I've been having counselling for some time due to a messy divorce, but we recently moved on to the topic of my parenting.
My mother has been a big emotional support during my divorce at times, however there have been some things that she's said which have made my counsellor gasp a few times. One of the them being an implication that she made that it was my fault for leaving home and moving in with my ex husband that she met her last partner who turned out to be an alcoholic.
Anyway, we've dug a bit deeper in recent weeks and now things that happened in that past appears to be impacting on my relationship with my mum in the present, despite us being close over the last few years.
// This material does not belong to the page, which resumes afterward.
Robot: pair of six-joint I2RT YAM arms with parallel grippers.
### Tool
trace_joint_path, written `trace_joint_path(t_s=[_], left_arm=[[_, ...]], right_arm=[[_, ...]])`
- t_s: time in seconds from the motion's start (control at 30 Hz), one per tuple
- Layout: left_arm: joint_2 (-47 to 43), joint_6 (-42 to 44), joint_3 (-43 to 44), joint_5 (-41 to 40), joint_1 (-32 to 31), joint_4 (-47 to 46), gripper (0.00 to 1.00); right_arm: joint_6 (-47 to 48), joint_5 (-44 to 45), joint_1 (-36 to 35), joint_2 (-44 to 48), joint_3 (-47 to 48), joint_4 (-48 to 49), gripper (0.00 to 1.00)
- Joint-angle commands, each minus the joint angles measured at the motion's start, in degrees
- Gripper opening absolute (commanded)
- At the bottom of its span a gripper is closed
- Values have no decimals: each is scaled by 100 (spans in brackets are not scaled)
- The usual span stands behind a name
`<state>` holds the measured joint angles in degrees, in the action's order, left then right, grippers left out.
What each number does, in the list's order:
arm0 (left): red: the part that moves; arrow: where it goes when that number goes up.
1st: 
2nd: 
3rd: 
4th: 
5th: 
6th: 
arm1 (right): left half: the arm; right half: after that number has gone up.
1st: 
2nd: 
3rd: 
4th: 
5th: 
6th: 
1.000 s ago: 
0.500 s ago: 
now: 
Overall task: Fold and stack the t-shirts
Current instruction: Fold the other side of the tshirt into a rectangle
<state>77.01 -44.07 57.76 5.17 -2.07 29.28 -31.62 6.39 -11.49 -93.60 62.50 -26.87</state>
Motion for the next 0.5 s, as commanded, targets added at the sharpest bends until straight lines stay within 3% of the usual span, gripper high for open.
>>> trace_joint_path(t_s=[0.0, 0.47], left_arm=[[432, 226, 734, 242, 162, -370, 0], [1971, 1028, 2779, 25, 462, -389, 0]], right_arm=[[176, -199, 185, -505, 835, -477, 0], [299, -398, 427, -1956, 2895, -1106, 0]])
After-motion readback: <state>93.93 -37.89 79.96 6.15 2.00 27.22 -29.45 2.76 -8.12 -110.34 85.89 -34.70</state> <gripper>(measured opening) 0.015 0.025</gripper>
I actually feel at a point where I don't want to speak to her. We've unearthed feelings of neglect during my teen years, affairs which I shouldn't have known about but did, the times she got drunk and embarrassed me infront of my friends. Her spoiling my 30th birthday party by getting very drunk... etc
I have argued with her twice in two weeks and we never usually argue at all. She's definitely emotionally healthier than she used to be, but there are still things she says that don't feel very supportive at times. I am really struggling as the trips down memory lane have altered my current perception of her.
How do you deal with this when counselling has this kind of impact? How do I manage my relationship with my mum now that I'm experiencing these negative feelings about her? I know that if I talk through anything with her, she'll just become the victim.